-------- Supplied records --------
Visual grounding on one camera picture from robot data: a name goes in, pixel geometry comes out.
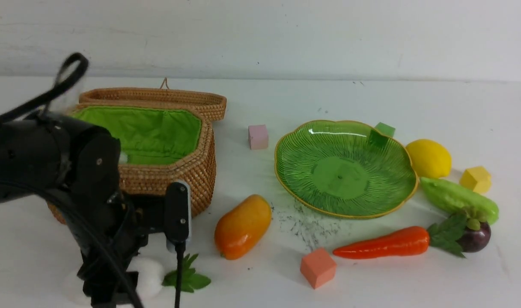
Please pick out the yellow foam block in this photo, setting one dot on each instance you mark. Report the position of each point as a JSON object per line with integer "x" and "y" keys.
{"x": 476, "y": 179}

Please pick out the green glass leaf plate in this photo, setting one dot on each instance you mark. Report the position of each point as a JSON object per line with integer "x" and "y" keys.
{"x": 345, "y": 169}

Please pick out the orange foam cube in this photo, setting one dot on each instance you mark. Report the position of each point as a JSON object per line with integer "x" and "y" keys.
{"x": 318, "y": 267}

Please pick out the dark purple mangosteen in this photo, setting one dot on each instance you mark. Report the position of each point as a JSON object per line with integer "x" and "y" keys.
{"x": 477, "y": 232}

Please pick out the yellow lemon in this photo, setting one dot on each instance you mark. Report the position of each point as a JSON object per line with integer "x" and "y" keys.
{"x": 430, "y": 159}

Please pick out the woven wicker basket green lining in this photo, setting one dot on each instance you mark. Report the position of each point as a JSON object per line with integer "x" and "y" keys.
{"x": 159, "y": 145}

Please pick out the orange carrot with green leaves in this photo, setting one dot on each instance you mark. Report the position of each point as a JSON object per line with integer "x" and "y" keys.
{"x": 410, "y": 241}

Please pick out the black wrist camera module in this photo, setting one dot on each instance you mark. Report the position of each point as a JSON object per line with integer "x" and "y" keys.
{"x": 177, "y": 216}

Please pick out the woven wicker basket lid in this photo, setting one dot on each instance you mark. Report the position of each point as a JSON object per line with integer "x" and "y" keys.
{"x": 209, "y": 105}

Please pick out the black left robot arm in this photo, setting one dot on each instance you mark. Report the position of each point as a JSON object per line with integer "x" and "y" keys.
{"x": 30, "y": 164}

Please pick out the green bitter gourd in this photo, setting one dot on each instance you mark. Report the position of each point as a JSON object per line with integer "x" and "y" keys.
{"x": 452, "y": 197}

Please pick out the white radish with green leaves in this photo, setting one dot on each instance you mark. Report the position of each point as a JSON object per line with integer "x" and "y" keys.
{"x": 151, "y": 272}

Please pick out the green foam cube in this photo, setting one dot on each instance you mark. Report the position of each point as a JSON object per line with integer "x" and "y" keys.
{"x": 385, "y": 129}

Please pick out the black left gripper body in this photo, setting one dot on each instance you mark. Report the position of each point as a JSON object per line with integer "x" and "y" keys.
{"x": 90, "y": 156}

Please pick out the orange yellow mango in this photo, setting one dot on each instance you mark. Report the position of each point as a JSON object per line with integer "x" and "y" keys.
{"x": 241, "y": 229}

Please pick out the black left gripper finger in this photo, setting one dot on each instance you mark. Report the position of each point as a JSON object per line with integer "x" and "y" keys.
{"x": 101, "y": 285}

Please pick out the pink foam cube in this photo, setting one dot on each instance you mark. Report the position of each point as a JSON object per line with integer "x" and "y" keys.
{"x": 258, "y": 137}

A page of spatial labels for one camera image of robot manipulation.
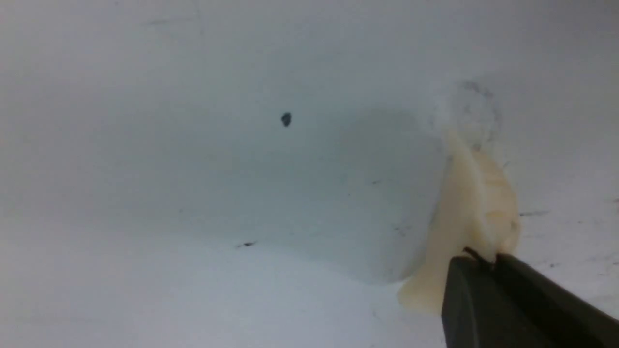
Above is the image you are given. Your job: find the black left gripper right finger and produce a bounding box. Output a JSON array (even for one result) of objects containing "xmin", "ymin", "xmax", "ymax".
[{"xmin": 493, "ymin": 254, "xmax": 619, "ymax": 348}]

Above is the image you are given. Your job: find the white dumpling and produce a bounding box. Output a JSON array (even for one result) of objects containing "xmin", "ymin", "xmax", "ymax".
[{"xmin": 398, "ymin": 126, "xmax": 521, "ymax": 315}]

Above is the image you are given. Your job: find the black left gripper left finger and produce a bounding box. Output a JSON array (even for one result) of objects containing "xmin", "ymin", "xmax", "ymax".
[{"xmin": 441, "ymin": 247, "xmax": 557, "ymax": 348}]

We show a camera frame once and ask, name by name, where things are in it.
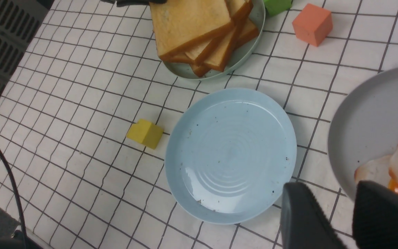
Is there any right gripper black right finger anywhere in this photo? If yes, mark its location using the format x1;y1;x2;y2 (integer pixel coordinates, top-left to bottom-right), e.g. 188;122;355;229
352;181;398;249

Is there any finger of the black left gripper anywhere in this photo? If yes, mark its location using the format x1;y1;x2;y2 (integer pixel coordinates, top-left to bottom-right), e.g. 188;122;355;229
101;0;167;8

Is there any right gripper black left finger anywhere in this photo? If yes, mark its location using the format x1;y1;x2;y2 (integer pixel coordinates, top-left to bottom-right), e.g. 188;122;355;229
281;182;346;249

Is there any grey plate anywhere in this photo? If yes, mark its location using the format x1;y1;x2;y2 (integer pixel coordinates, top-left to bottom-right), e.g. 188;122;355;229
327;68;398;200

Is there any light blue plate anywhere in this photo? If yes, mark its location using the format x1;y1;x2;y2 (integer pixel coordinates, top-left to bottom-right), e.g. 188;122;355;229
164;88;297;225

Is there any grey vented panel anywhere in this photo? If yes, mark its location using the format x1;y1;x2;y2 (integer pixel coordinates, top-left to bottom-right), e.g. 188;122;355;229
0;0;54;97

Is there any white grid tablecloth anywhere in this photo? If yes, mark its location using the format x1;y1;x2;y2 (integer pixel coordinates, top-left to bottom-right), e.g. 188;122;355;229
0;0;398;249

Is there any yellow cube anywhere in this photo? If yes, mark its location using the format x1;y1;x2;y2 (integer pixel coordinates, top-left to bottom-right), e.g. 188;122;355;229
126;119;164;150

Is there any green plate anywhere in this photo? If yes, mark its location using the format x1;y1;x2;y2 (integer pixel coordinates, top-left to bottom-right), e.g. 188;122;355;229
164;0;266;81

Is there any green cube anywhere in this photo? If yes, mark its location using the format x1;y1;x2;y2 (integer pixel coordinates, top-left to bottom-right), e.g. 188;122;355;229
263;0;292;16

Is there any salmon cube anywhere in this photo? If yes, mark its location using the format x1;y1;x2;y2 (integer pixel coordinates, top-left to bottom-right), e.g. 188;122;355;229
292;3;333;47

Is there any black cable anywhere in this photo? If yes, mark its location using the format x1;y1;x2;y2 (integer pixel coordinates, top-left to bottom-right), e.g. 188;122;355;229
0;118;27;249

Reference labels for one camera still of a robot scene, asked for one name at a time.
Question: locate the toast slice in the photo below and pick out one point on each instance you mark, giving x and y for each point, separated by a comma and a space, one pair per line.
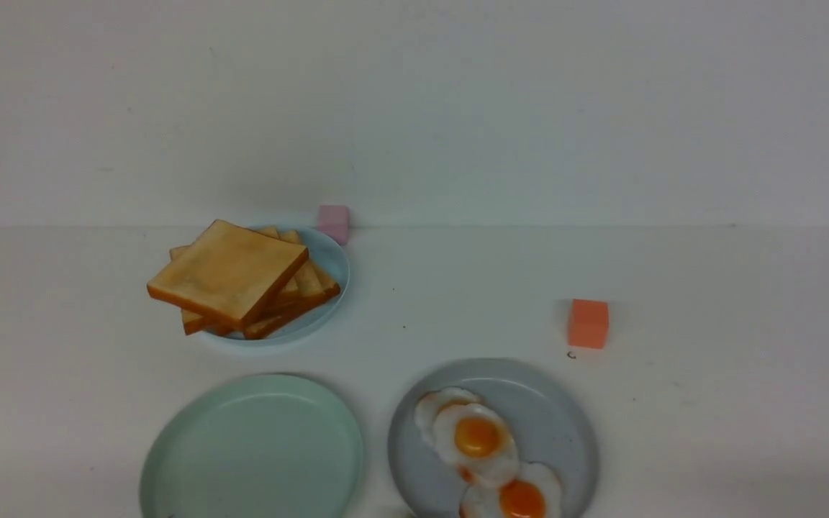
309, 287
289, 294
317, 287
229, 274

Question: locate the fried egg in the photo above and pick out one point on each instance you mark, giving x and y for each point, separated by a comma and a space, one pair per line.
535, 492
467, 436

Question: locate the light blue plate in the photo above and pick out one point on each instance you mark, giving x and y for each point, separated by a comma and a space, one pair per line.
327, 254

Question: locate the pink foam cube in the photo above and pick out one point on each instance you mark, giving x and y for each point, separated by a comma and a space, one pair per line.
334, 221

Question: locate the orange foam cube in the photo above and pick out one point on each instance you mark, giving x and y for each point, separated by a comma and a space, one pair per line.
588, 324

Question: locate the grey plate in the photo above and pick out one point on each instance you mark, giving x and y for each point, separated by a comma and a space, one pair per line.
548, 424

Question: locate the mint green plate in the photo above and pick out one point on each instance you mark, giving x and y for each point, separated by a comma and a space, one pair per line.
--------
Where a line above holds the word "name", copy it.

Visual grounding on one camera picture from robot data: a name goes in, pixel geometry comes out.
We show a camera frame once and ask, name by name, where things are in it.
Reference labels for one camera still of a robot scene, asked for one name at a time.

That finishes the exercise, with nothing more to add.